2023-06-20 13:37:56

by Daniel Wagner

[permalink] [raw]
Subject: [PATCH blktests v1 1/3] nvme/048: Check for queue count check directly

The test monitored the state changes live -> resetting -> connecting ->
live, to figure out the queue count change was successful.

The fc transport is reconnecting very fast and the state transitions
are not observed by the current approach.

So instead trying to monitor the state changes, let's just wait for the
live state and the correct queue number.

As queue count is depending on the number of online CPUs we explicitly
use 1 and 2 for the max_queue count. This means the queue_count value
needs to reach either 2 or 3 (admin queue included).

Signed-off-by: Daniel Wagner <[email protected]>
---
tests/nvme/048 | 35 ++++++++++++++++++++++++-----------
1 file changed, 24 insertions(+), 11 deletions(-)

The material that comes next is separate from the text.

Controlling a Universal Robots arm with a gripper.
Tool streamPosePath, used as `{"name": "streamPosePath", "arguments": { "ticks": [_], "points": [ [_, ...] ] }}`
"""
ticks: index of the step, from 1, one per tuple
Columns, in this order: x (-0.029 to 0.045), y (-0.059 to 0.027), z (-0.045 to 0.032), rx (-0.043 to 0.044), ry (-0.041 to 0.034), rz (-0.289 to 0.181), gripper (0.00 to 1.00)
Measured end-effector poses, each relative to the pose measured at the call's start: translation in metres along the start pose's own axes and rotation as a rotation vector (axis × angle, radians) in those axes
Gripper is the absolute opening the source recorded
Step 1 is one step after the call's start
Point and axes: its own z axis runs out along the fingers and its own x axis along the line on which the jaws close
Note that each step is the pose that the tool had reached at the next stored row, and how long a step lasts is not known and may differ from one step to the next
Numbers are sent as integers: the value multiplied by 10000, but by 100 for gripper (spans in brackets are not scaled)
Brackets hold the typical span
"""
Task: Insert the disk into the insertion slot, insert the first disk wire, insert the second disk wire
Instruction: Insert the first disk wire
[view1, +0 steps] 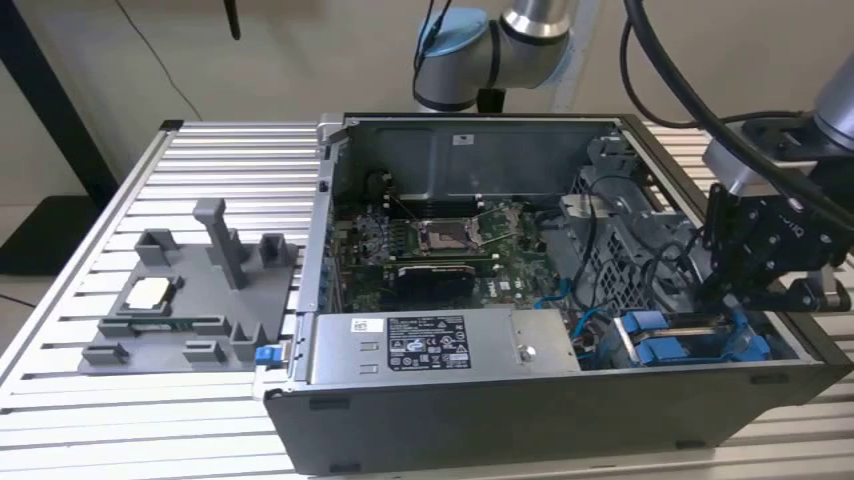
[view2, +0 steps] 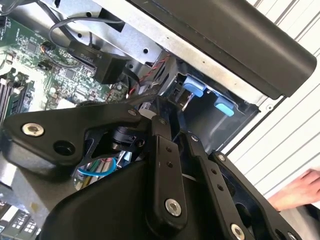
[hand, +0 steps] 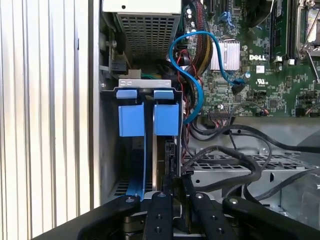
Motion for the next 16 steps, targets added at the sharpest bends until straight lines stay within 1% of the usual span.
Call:
{"name": "streamPosePath", "arguments": {
  "ticks": [10,14,15,16],
  "points": [
    [5,-17,49,0,0,1,19],
    [8,-20,103,2,21,1,19],
    [8,-20,121,-2,-2,1,19],
    [8,-21,126,0,-7,1,20]
  ]
}}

diff --git a/tests/nvme/048 b/tests/nvme/048
index 81084f0440c2..3dc5169132de 100755
--- a/tests/nvme/048
+++ b/tests/nvme/048
@@ -42,6 +42,26 @@ nvmf_wait_for_state() {
return 0
}

+nvmf_wait_for_queue_count() {
+ local subsys_name="$1"
+ local queue_count="$2"
+ local nvmedev
+
+ nvmedev=$(_find_nvme_dev "${subsys_name}")
+
+ queue_count_file="/sys/class/nvme-fabrics/ctl/${nvmedev}/queue_count"
+
+ nvmf_wait_for_state "${subsys_name}" "live" || return 1
+
+ queue_count=$((queue_count + 1))
+ if grep -q "${queue_count}" "${queue_count_file}"; then
+ return 0
+ fi
+
+ echo "expected queue count ${queue_count} not set"
+ return 1
+}
+
set_nvmet_attr_qid_max() {
local nvmet_subsystem="$1"
local qid_max="$2"
@@ -56,10 +76,7 @@ set_qid_max() {
local qid_max="$3"

set_nvmet_attr_qid_max "${subsys_name}" "${qid_max}"
-
- # Setting qid_max forces a disconnect and the reconntect attempt starts
- nvmf_wait_for_state "${subsys_name}" "connecting" || return 1
- nvmf_wait_for_state "${subsys_name}" "live" || return 1
+ nvmf_wait_for_queue_count "${subsys_name}" "${qid_max}" || return 1

return 0
}
@@ -77,12 +94,8 @@ test() {

_setup_nvmet

- hostid="$(uuidgen)"
- if [ -z "$hostid" ] ; then
- echo "uuidgen failed"
- return 1
- fi
- hostnqn="nqn.2014-08.org.nvmexpress:uuid:${hostid}"
+ hostid="${def_hostid}"
+ hostnqn="${def_hostnqn}"

truncate -s "${nvme_img_size}" "${file_path}"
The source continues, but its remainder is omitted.